By the way, there were definitely other official people in that office, and there are windows on either side of the door so we could see them, even when they weren't going in and out.
Financial aid guy, who had a snobby face, in case you were wondering, finally came back and called me in to sign my paper. He couldn't just sign it, though, because he had to look me up in the computer, look at my classes, look at how long I'd been there, look at what I had left, look at how I was planned, and all kinds of unnecessary nonsense.
"This might be a problem if you have any Stafford loans," he said as he pulled my name up.
I knew exactly where this was going, and I was beyond done taking crap from anyone.
"Yeah, well, I don't have any financial aid, because I'm trying to be responsible and not go into debt," I said.

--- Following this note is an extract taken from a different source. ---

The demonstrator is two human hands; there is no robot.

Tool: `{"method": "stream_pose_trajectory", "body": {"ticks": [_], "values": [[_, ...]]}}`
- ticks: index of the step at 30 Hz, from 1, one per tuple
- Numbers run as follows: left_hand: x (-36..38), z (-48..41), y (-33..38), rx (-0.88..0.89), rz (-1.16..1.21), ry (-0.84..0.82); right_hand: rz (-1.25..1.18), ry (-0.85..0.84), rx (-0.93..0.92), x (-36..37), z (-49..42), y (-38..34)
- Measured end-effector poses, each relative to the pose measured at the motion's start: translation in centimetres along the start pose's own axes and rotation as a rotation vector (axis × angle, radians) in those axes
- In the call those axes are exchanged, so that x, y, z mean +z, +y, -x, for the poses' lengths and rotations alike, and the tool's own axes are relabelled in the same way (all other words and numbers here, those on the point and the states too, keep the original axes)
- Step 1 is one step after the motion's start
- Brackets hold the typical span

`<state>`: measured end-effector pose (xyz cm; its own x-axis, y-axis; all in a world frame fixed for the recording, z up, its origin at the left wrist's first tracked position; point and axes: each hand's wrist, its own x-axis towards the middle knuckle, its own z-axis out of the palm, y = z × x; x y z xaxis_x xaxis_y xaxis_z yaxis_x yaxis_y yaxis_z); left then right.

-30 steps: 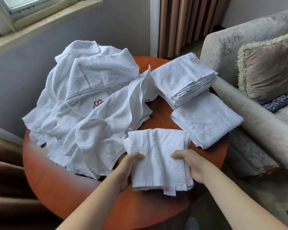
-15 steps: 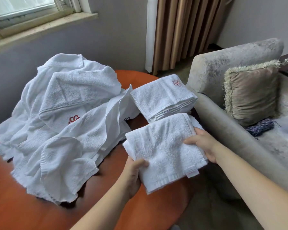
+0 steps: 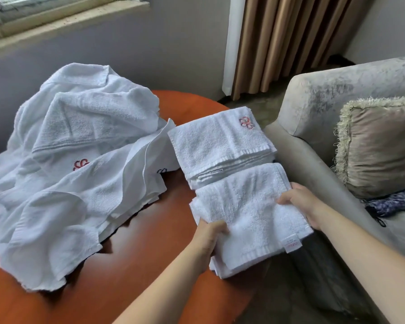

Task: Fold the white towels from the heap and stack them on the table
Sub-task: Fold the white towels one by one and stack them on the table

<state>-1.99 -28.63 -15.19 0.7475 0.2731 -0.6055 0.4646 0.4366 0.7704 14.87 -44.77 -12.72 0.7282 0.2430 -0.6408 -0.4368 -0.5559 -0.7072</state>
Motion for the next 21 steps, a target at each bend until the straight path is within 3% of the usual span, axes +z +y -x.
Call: {"method": "stream_pose_trajectory", "body": {"ticks": [3, 6, 9, 11, 16, 19, 21], "values": [[0.3, 0.0, 1.4, -0.020, -0.176, 0.034, 0.099, 0.036, 0.026, 0.3, -0.9, 1.3], [-0.7, -0.6, 0.9, 0.074, -0.248, 0.213, 0.282, 0.186, -0.150, 0.9, -0.1, 0.7], [-1.1, -0.3, 0.4, 0.332, -0.372, 0.566, 0.403, 0.231, -0.345, 1.1, 0.2, 0.2], [-0.5, 0.0, 0.6, 0.523, -0.434, 0.635, 0.363, 0.204, -0.277, 1.5, 0.2, 0.2], [0.7, -1.4, 0.0, 0.919, -0.970, 0.587, 0.387, 0.196, -0.406, 2.8, 0.3, 0.6], [0.1, -1.9, -1.5, 0.807, -1.333, 0.465, 0.479, 0.115, -0.408, 2.8, -0.1, 1.2], [-0.5, -2.1, -2.1, 0.616, -1.356, 0.376, 0.653, 0.159, -0.394, 2.6, -0.3, 1.8]]}}
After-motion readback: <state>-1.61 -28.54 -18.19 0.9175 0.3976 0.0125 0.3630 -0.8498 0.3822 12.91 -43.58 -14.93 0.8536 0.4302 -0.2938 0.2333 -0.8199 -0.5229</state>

He laughed. He actually laughed. Derisively.
Then he realized he'd laughed and tried to choke it back by saying, "...Well that's quaint."

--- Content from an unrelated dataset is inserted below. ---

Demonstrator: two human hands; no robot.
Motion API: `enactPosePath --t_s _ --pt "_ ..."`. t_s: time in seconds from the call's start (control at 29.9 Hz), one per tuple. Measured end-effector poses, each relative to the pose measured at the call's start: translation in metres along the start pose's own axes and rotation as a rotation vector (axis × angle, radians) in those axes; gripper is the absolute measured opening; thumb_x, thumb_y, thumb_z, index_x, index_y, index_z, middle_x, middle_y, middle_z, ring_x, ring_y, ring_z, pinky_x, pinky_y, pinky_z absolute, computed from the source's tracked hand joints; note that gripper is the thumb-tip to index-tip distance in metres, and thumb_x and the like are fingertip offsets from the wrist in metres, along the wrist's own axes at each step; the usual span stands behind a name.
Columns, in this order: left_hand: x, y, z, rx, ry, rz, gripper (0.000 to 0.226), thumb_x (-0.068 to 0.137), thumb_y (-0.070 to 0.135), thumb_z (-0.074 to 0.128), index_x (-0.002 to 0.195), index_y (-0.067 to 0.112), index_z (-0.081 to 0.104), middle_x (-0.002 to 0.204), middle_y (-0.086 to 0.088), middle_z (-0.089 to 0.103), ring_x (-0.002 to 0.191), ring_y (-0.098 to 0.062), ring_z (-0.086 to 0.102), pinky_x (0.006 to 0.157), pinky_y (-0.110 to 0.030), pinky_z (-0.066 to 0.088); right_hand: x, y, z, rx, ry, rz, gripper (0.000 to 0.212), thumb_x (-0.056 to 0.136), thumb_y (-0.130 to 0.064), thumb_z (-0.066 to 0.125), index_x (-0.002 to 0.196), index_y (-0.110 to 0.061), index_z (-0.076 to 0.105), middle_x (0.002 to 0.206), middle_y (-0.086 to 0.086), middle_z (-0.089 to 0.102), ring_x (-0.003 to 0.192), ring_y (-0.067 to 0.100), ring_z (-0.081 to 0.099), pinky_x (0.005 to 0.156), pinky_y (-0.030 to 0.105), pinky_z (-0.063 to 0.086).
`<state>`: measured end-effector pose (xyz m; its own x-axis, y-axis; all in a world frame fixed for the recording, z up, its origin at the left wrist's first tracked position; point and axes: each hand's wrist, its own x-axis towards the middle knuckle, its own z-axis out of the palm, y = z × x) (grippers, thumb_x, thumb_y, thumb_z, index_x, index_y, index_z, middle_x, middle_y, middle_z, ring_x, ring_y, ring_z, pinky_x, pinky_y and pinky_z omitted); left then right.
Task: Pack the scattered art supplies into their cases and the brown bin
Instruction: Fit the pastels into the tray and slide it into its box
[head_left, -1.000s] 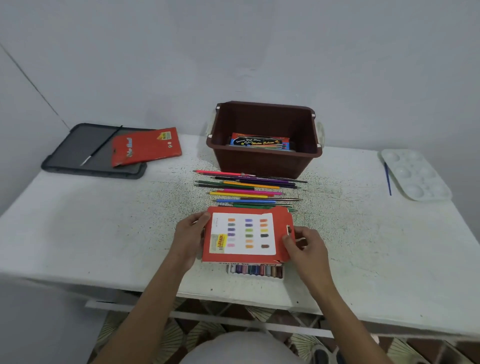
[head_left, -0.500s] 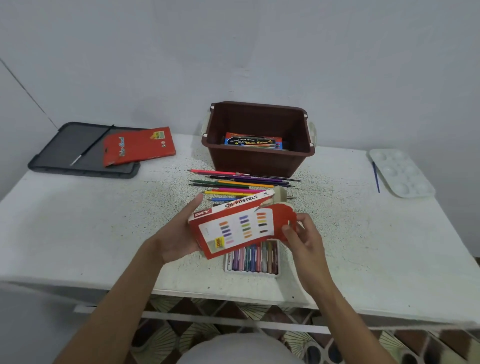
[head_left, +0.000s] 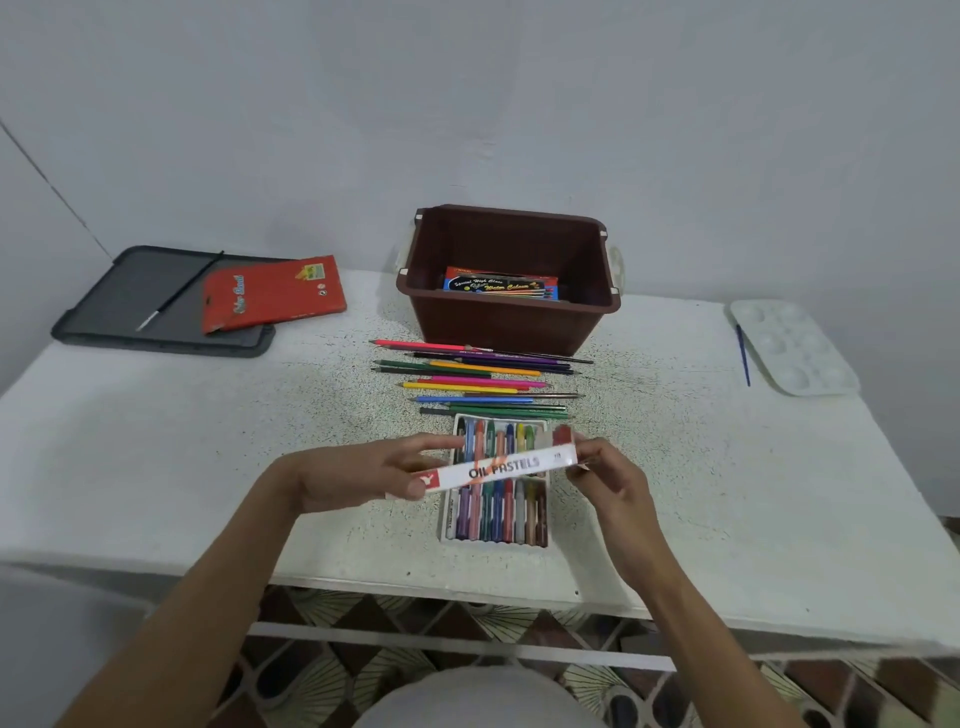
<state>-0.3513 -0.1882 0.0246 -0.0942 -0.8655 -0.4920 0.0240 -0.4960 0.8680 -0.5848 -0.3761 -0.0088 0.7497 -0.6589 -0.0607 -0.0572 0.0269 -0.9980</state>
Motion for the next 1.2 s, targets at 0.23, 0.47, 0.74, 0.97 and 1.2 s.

You should be proud of me. I didn't smack him or yell or attack him over the desk or stab him with a pencil or anything. I didn't say a word. I sat in my chair and I gave him the look of death. I looked straight at him until he got so uncomfortable that he looked away, swallowed a couple times (I'm not even kidding here), and said in a small voice not so different from that of Ken the dying fish, "...Well, it's admirable, I guess........"
Yeah, you better guess.
I was so mad when I got back to class that I had to stand there and stare at Emily for at least fifteen seconds before I could get the rant out. After I'd finished my tirade about how responsibility and not being in debt to someone all your life is quaint, I think Emily was about as mad as I was. She took that paper (the dean had skittered again) and stalked out of the classroom. When she came back, all I had to do was see Jen before I left to get a printout of my classes.
Best teacher ever.
For the rest of the day, every time Ken passed me in the hall he made a point of giving me a big friendly smile and saying hi to me by name. I guess I made at least one friend.
5 comments:
Oh my gosh, KB, I know that had to be a hard day, so I hope you'll forgive me for having laughed so hard while reading it! I can't believe that goober had the nerve to say that staying out of debt was "quaint". You're to be congratulated for not doing him some serious injury. :)
How quaint? I can see the headlines now "School Stabbing: One injured with pencil by a small redhead after saying debt was quaint. Details at eleven.
I love you! And am so glad you're not causing bodily harm to anyone because they're not worth your time. :)
We are very proud of you. You are doing the right thing. Hang in there.